How to complete this task: Your answer should be only the lines below from the one with "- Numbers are" to the one with "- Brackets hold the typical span", repeated exactly, ends included.

Material shown section start

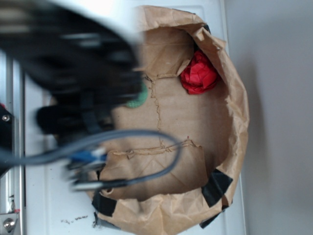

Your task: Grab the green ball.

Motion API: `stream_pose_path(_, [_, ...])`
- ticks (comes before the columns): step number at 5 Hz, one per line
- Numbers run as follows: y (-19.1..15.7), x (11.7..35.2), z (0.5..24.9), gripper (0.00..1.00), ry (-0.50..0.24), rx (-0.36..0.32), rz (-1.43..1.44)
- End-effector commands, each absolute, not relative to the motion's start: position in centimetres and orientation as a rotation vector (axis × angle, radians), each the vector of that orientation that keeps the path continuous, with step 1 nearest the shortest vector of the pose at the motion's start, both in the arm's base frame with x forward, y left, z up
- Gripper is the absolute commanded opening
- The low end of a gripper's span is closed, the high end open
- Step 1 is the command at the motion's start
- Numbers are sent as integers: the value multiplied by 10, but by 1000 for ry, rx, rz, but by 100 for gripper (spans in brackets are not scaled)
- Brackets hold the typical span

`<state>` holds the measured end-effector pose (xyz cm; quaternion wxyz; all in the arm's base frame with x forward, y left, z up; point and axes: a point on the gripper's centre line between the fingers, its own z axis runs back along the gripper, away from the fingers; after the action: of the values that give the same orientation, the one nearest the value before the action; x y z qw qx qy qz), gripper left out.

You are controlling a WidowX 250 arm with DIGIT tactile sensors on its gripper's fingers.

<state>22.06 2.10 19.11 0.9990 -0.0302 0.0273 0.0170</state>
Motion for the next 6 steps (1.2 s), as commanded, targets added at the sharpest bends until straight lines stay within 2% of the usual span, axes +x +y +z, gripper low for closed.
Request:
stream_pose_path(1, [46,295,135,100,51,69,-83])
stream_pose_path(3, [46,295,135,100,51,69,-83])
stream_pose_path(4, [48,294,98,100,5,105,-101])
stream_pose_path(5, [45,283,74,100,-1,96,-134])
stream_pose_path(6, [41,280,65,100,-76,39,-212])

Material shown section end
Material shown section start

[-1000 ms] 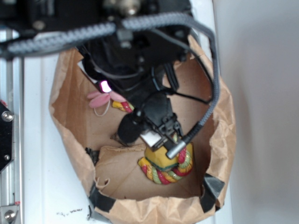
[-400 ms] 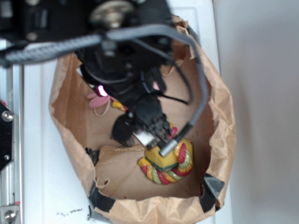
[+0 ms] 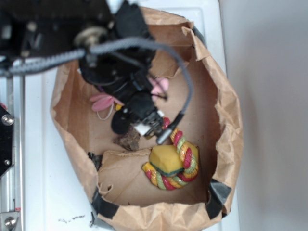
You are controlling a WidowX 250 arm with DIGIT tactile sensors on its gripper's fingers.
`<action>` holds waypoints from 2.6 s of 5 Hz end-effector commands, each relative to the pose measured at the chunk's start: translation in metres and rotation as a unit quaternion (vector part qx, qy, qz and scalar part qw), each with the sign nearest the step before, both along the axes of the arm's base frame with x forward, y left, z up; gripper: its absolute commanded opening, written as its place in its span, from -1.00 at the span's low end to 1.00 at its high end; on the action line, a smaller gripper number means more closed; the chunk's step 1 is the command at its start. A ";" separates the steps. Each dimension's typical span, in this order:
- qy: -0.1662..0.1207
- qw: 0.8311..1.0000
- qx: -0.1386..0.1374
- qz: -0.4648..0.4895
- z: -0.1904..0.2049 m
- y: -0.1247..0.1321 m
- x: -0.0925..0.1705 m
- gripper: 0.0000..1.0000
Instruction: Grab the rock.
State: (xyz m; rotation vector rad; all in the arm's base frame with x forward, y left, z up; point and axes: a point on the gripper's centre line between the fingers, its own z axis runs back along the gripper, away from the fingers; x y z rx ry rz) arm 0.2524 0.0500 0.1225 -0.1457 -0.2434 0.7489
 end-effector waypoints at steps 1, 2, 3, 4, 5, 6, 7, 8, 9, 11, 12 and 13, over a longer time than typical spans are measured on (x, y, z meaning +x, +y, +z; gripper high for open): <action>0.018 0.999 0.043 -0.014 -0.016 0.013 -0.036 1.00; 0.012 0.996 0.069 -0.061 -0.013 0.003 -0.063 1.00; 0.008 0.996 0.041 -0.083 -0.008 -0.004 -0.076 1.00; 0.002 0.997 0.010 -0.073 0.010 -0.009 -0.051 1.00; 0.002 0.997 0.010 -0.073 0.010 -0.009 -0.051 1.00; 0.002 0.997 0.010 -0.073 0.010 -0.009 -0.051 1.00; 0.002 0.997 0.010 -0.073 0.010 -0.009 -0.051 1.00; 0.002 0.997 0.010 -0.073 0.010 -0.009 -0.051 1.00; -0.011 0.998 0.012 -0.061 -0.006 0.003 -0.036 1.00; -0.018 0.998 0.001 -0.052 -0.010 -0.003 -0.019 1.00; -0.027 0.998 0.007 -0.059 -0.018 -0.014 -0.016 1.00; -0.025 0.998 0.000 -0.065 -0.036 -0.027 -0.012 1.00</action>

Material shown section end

Response area:
- Numbers are sent as integers: the value multiplied by 10, but by 1000 for ry, rx, rz, but by 100 for gripper (spans in brackets are not scaled)
- Brackets hold the typical span

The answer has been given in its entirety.